#### Task objective
Nothing in the data should change when you return it, but leave the pictures out.

#### Supplied data
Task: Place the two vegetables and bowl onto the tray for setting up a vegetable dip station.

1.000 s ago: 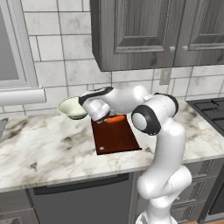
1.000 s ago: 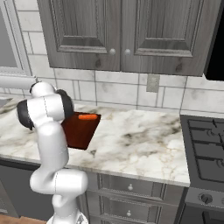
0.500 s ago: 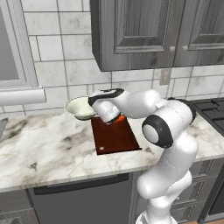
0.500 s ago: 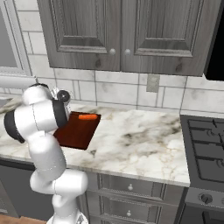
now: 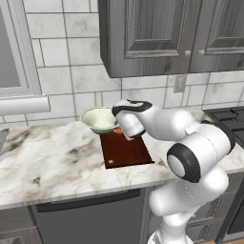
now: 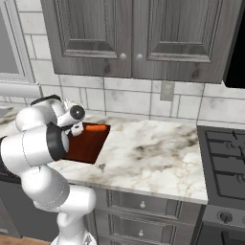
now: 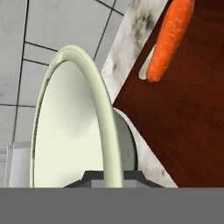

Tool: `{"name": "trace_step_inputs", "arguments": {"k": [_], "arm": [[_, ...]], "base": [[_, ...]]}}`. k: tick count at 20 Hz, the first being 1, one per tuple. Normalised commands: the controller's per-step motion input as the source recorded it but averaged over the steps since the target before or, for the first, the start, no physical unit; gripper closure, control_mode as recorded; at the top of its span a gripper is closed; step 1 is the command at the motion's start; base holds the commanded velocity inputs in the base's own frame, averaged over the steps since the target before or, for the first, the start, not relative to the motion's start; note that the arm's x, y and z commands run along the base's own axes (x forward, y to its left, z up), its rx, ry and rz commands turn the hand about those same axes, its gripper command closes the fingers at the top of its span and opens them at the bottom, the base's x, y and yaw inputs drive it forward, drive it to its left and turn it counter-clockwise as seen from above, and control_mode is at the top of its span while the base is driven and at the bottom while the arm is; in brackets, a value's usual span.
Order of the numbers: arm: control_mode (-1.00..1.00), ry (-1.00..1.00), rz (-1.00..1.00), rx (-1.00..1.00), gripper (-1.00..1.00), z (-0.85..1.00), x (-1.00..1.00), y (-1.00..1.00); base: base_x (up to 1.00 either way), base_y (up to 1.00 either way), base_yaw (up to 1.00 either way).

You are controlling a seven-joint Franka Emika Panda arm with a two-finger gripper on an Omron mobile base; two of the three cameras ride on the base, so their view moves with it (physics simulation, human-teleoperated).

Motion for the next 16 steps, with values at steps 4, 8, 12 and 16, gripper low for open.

#### Exercise response
Task: Place the two vegetables and bowl onto the tray for setting up a vegetable dip station.

1.000 s ago: 
1.000 s ago: 
0.500 s ago: 
0.500 s ago: 
now: 
now: 
now: 

Tool: `{"name": "trace_step_inputs", "arguments": {"k": [_], "arm": [[_, ...]], "base": [[_, ...]]}}`. k: tick count at 20 Hz, the first being 1, one per tuple. Normalised commands: the controller's per-step motion input as the source recorded it but averaged over the steps since the target before or, for the first, the start, no physical unit; gripper closure, control_mode as recorded; at the top of its span a gripper is closed; step 1 is the command at the motion's start; base holds the commanded velocity inputs in the base's own frame, averaged over the steps since the target before or, for the first, the start, not relative to the motion's start; note that the arm's x, y and z commands run along the base's own axes (x forward, y to its left, z up), its rx, ry and rz commands turn the hand about those same axes, its gripper command closes the fingers at the top of its span and opens them at the bottom, the base's x, y and yaw inputs drive it forward, drive it to its left and turn it counter-clockwise as seen from above, and control_mode is at the top of its span while the base is driven and at the bottom while the arm is; in brackets, a value's usual span.
Order of the numbers: arm: control_mode (-1.00..1.00), ry (-1.00..1.00), rz (-1.00..1.00), rx (-1.00..1.00), gripper (-1.00..1.00), z (-0.85..1.00), x (-1.00..1.00), y (-1.00..1.00); base: base_x (up to 1.00 either way), base_y (up to 1.00 either way), base_yaw (up to 1.00 either way).

You are controlling a seven-joint Franka Emika Panda arm with a two-finger gripper on an Omron mobile base; two of the three cameras ride on the base, so their view moves with it (physics simulation, human-teleoperated).

Motion for the next 16 steps, with values at steps 4, 8, 12 and 16, gripper low for open.

There is no more to this output.